Oh, you didn't think I was finished talking about Lost Highway with yesterday's entry, did you? I feel like I could talk about it forever.
I wonder if many people have considered the possibility that Lynch looked at Mr. Eddie (Robert Loggia) as a heroic character. For all his bluster, the only person we actually know he killed was Marilyn Manson, who may have been a demon. There's the tailgating scene and certainly he's excessively violent there. But I remember an interview with Michael Anderson on the first Twin Peaks season one DVD in which he talked about riding with Lynch and witnessing someone tailgating him. Lynch shrugged it off but Anderson commented that the tailgater was such an asshole that he would have been furious had he been in Lynch's shoes. Then, years later, Anderson saw that scene in Lost Highway and figured Lynch got his revenge. After Lynch and Michael Anderson, who was the dwarf on Twin Peaks, had a falling out, Lynch made a scene in the third season of Twin Peaks in which Agent Cooper nearly rips off a dwarf's hand, egged on by a talking cgi tree that took the place of Anderson in the role. So Lynch was not above indulging in cathartic violence vicariously through his characters.
Loggia believed he got the role as Mr. Eddie because he gave a memorably violent audition for Frank Booth, the role that Dennis Hopper eventually played in Blue Velvet. But Frank is utterly amoral while Mr. Eddie clearly has a kind of moral code. Mr. Eddie was a gangster but consider how the Mitchum brothers, the two gangsters on the third season of Twin Peaks, turned out to be heroic characters. So I think it's possible that Lynch considered Mr. Eddie a better man than Fred Madison. After all, Renee certainly seems to be happier with Mr. Eddie.
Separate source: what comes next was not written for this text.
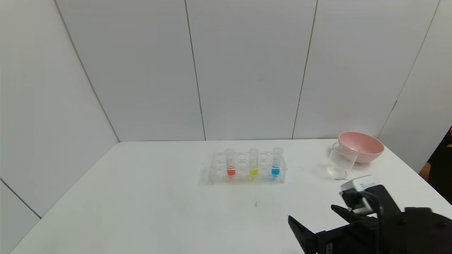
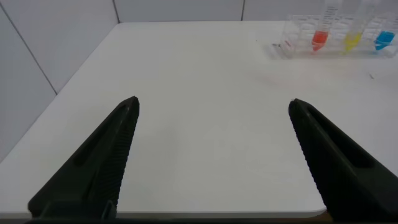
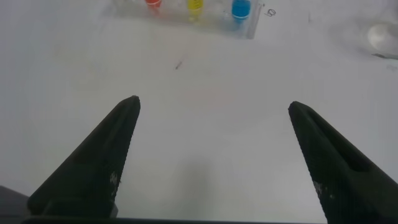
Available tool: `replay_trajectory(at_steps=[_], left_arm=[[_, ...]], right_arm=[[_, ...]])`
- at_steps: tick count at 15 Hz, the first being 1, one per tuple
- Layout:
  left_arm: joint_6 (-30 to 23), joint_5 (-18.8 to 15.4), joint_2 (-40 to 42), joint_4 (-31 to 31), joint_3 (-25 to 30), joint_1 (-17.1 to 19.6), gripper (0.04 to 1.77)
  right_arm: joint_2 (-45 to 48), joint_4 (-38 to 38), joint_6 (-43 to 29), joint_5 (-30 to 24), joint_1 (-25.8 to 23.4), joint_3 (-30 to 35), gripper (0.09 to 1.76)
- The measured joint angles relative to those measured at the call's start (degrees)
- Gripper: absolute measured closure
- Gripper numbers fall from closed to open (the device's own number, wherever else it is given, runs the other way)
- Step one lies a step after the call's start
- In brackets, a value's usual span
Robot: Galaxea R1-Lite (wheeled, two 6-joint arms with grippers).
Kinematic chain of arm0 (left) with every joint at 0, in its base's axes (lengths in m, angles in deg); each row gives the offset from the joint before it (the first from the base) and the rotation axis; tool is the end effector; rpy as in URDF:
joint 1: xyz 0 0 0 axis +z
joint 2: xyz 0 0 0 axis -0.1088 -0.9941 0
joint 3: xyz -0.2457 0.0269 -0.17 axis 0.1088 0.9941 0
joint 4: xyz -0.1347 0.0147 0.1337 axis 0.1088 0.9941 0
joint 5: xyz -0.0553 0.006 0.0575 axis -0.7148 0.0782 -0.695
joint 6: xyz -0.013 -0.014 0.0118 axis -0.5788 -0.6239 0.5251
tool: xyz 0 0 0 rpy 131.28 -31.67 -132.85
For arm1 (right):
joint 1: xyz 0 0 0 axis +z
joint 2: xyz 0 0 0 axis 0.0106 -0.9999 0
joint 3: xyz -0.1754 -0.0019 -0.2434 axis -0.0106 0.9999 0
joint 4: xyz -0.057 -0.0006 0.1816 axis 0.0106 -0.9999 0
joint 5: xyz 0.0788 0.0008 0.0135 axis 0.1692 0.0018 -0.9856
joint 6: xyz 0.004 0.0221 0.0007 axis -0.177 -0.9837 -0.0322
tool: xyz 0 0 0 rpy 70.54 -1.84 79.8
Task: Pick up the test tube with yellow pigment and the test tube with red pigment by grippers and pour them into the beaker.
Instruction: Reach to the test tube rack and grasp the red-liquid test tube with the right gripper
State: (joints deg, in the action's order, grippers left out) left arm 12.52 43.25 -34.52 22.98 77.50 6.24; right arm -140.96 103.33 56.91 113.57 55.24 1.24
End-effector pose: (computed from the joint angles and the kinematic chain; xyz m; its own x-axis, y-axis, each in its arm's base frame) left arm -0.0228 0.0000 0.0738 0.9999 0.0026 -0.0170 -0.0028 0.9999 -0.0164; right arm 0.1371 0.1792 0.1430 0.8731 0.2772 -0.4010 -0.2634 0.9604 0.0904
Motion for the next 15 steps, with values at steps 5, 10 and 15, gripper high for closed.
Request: replay_trajectory(at_steps=[5,10,15], left_arm=[[0.0,0.0,0.0,0.0,0.0,0.0,0.09],[0.0,0.0,0.0,0.0,0.0,0.0,0.09],[0.0,0.0,0.0,0.0,0.0,0.0,0.09]], right_arm=[[-13.0,-0.9,-0.1,2.0,3.7,-13.2,0.14],[-25.1,-3.3,-0.1,4.0,4.2,-27.4,0.14],[-34.0,-11.0,-0.3,4.3,3.4,-42.2,0.14]])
Following on from what I said yesterday about Lost Highway and surveillance culture, I remember when I watched the movie with my grandfather he mentioned that the prison you see Fred in, in which guards on a catwalk above could look down on the prisoners in cells without ceilings, was an actual prison design implemented in France.
I suppose I would be kind of remiss for not mentioning the panopticon, the prison designed so that prisoners would never know whether or not they're being watched at any given time. Michel Foucault famously used the panopticon has a point in discussion about modern discipline and it was used in the 1984 film version of Nineteen Eighty-Four.
Of all the songs on Lost Highway's famous soundtrack, it's The Smashing Pumpkins' "Eye" that best connects with this idea.
I think my favourite track is Nine Inch Nails' "Perfect Drug", though, even though it's barely in the movie. Mark Romanek's music video for it is still amazing.